Since his program’s inception in 2004, FAFE has graduated 500 students in the master’s and graduate certificate programs and welcomed over 50,000 participants in the FAFE Coursera massive open online course. He said what really keeps him passionate about this field isn’t the notoriety of forensics or the headlines his cases make. It’s the process of discovery.
Q: How did you, an accountant who’d worked both in industry and academia, get into forensics?
A: I got into forensic accounting through Paul Speaker, WVU professor of finance, in 2002. When I did my first case, I considered myself just a geek accountant who liked to crawl around through books and records and solve a problem. At the time, the term “forensic accounting” didn’t really exist, but there were a lot of high-profile market failures related to financial statement fraud — Enron, WorldCom, HealthSouth — in the 2001 to 2002 timeframe. It turns out that Enron, one of the failed companies, had made an investment in a West Virginia coal mine that caused them to operate in an unusual manner. I worked that case with Dr. Speaker and an attorney named Steven McGowan. By 2004, we were calling ourselves forensic accountants.
Q: How does the Chambers program prepare students for the real world?
A: The hallmark of our program is experiential learning. A student who completes our master’s program will work seven cases that replicate real-world scenarios — organized crime, terrorism financing — many of which I was involved in myself as an investigator. In these cases, the bad actors are not only committing crimes, but they’re also moving money around the world using money laundering techniques. And our students have to follow that money and use financial and non-financial evidence to build a case around. Students get mountains of evidence to sort through, searching for that needle in a haystack. Then they have to write numerous reports that follow reporting guidelines, and they have to pitch and defend their casework to real professionals in the field. We bring in representatives from the IRS’ criminal investigations unit, sworn arresting officers and, at the end of the program, the students are deposed by practicing attorneys for three-and-a-half hours, where these attorneys are trying to punch holes in their work. When our students get done, they truly have a full skillset, from how to get a case started to the various tools and techniques, including data analytics, for working that case and communicating it effectively.

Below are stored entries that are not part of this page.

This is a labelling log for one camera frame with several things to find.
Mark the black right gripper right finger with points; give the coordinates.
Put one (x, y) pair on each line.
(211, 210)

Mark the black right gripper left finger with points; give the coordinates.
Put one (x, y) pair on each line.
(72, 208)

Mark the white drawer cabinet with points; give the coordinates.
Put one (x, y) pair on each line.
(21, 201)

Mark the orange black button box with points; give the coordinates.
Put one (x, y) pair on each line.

Q: How do you see the field continuing to evolve?
A: Back in the early 2000s, everything was paper and pencil and Excel analysis. Now, big data and data analytics have taken root in forensic accounting. The courtroom has become more sophisticated in terms of presentation software, with interactive graphs and charts that really involve an audience, utterly transforming how information is conveyed. Part and parcel of what we do now is more than crunching numbers and data analytics. It’s presentation skills, graphics and communication. To be successful in their role, a forensic accountant and fraud examiner has to be able to get a judge and jury to focus on what’s important in a case.